New narratives of development work? Making sense of social entrepreneurs’ development narratives across time and economies
World Development, 2018, vol. 107, issue C, 306-326
This article views social entrepreneurship as a relatively new model for achieving sustainable development. It also identifies development narratives that social entrepreneurs (SEs) construct to represent and promote their work as an important research gap in development studies. Drawing on the development and narratology literature, and employing computational linguistics (CL) techniques, this article compares the development narratives of 1076 Ashoka SEs across two periods (2009–2013 and 1994–1998) and two economies (developing and developed).
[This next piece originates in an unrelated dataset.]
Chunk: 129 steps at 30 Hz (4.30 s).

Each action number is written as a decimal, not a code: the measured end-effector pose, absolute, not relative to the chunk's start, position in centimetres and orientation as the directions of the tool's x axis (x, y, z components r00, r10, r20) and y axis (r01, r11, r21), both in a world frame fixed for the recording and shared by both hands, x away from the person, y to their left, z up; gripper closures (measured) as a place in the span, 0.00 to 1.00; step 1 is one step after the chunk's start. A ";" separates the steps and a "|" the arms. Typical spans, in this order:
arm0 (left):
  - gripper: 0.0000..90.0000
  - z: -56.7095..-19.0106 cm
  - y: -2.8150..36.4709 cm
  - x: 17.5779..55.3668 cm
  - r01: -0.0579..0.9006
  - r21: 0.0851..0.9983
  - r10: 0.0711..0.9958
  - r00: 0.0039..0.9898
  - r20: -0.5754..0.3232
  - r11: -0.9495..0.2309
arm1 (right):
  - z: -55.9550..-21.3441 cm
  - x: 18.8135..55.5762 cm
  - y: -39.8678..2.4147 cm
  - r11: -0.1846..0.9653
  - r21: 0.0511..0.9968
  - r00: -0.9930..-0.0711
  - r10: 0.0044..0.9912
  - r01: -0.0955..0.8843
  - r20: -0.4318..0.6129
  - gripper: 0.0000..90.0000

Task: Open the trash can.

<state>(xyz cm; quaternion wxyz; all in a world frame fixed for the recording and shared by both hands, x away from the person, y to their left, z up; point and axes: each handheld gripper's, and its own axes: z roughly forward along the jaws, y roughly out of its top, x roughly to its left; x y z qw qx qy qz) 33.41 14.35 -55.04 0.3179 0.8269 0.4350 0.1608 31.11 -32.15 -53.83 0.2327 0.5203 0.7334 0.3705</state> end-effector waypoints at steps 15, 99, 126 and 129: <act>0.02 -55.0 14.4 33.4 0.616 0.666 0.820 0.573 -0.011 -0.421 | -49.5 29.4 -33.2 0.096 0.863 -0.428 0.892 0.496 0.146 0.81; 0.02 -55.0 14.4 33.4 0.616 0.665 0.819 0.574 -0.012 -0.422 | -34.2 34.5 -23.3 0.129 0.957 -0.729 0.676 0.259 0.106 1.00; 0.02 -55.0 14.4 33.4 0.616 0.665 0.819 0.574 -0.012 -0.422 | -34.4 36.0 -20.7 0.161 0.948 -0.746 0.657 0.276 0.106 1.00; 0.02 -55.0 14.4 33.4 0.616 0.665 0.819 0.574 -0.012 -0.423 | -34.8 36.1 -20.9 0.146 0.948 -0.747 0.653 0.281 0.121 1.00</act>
CL analyses reveal important themes that characterize the identity, framing and orientations of development SEs across time and economies. The findings demonstrate how SE development narratives i) tend to be more pragmatic and solution-centric, and contain less political ideology than conventional development narratives, ii) combine extant development ideas and models but reframe them in new ways to address contemporary, complex development challenges, and iii) reflect a ‘bottom-up’ approach that encourages local ownership and collaborations with various social and economic sectors to achieve development goals. Overall, this study identifies the increasing importance of SEs in the development industry and reveals new aspects of SEs—their latent political framing, collective-utilitarian identities, and topical areas—that require further research via development narratives.
Keywords: Development narrative; Development; Social enterprise; Social entrepreneur; Computational linguistics (search for similar items in EconPapers)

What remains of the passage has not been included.